## [Problem requirements]
Look below for the line with "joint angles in", then repeat it and all lines after it, exactly, minus any pictures.

## [Input data]
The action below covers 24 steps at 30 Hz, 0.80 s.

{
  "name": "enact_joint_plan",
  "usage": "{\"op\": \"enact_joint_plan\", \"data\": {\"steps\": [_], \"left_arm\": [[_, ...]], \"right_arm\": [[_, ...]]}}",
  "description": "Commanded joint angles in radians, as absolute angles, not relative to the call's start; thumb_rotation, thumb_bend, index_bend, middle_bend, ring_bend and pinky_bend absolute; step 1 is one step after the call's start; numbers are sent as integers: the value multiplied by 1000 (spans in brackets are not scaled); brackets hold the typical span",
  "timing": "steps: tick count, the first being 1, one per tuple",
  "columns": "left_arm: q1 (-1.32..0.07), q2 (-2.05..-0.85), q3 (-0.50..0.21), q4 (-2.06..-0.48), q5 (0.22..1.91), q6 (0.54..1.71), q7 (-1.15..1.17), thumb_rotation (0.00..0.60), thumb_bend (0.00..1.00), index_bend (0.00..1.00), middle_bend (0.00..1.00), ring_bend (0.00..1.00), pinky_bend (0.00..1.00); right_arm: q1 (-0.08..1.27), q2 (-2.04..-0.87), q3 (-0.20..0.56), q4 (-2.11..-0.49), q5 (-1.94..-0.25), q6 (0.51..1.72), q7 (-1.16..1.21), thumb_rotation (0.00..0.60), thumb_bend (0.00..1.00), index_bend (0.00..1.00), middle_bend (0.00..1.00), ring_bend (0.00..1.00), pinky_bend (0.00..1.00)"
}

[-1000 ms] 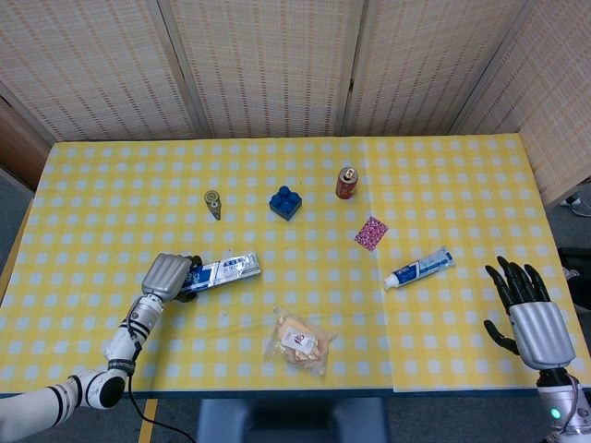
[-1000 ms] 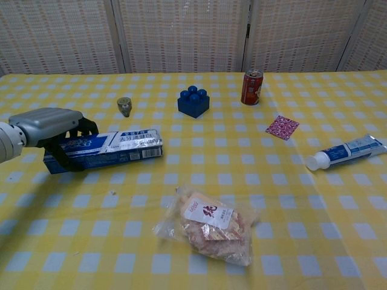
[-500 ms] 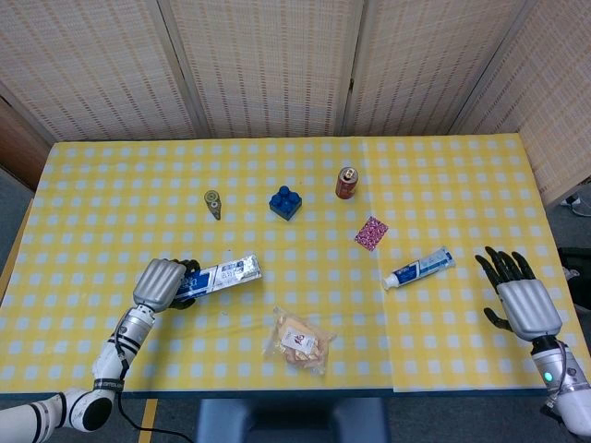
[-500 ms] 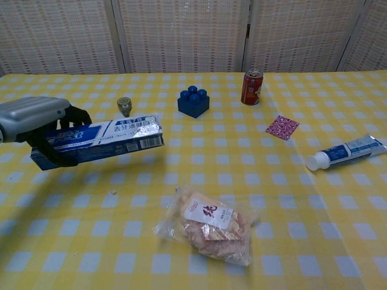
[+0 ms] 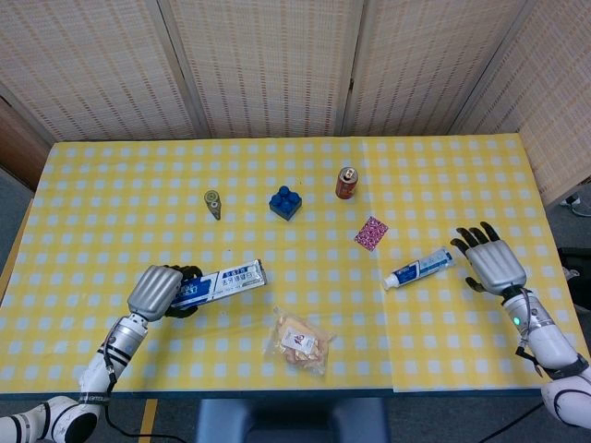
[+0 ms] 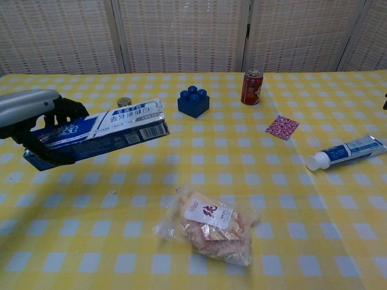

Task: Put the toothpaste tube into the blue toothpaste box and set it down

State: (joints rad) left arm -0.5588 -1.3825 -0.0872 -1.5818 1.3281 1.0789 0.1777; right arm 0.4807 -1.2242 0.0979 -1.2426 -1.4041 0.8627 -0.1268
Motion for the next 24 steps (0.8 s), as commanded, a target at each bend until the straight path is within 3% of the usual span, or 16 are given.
{"op": "enact_joint_plan", "data": {"steps": [1,15,24], "left_arm": [[-558,-1380,-90,-1577,1330,1080,169,600,231,444,726,568,598],[-552,-1376,-96,-1544,1338,1093,148,600,230,447,726,564,597],[-549,-1375,-96,-1524,1346,1095,125,600,230,425,726,561,589]], "right_arm": [[519,-1286,88,-1173,-1390,808,-168,600,313,243,141,120,0],[567,-1454,72,-978,-1385,799,-178,600,313,244,185,151,0],[590,-1540,62,-850,-1402,805,-158,600,314,365,240,188,0]]}}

## [Written answer]
  "description": "Commanded joint angles in radians, as absolute angles, not relative to the call's start; thumb_rotation, thumb_bend, index_bend, middle_bend, ring_bend and pinky_bend absolute; step 1 is one step after the call's start; numbers are sent as integers: the value multiplied by 1000 (spans in brackets are not scaled); brackets hold the typical span",
  "timing": "steps: tick count, the first being 1, one per tuple",
  "columns": "left_arm: q1 (-1.32..0.07), q2 (-2.05..-0.85), q3 (-0.50..0.21), q4 (-2.06..-0.48), q5 (0.22..1.91), q6 (0.54..1.71), q7 (-1.15..1.17), thumb_rotation (0.00..0.60), thumb_bend (0.00..1.00), index_bend (0.00..1.00), middle_bend (0.00..1.00), ring_bend (0.00..1.00), pinky_bend (0.00..1.00); right_arm: q1 (-0.08..1.27), q2 (-2.04..-0.87), q3 (-0.20..0.56), q4 (-2.11..-0.49), q5 (-1.94..-0.25), q6 (0.51..1.72), q7 (-1.16..1.21), thumb_rotation (0.00..0.60), thumb_bend (0.00..1.00), index_bend (0.00..1.00), middle_bend (0.00..1.00), ring_bend (0.00..1.00), pinky_bend (0.00..1.00)"
}

[-1000 ms] 
[-1000 ms] 
[-500 ms] 
[-500 ms] 
[+0 ms] 
[+0 ms] 

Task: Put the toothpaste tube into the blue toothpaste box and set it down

State: (joints rad) left arm -0.5588 -1.3825 -0.0872 -1.5818 1.3281 1.0789 0.1777; right arm 0.4807 -1.2242 0.0979 -1.2426 -1.4041 0.8627 -0.1268
Motion for the next 24 steps (0.8 s), as commanded, a target at each bend until the straight path is within 3% of the usual span, or 16 are given.
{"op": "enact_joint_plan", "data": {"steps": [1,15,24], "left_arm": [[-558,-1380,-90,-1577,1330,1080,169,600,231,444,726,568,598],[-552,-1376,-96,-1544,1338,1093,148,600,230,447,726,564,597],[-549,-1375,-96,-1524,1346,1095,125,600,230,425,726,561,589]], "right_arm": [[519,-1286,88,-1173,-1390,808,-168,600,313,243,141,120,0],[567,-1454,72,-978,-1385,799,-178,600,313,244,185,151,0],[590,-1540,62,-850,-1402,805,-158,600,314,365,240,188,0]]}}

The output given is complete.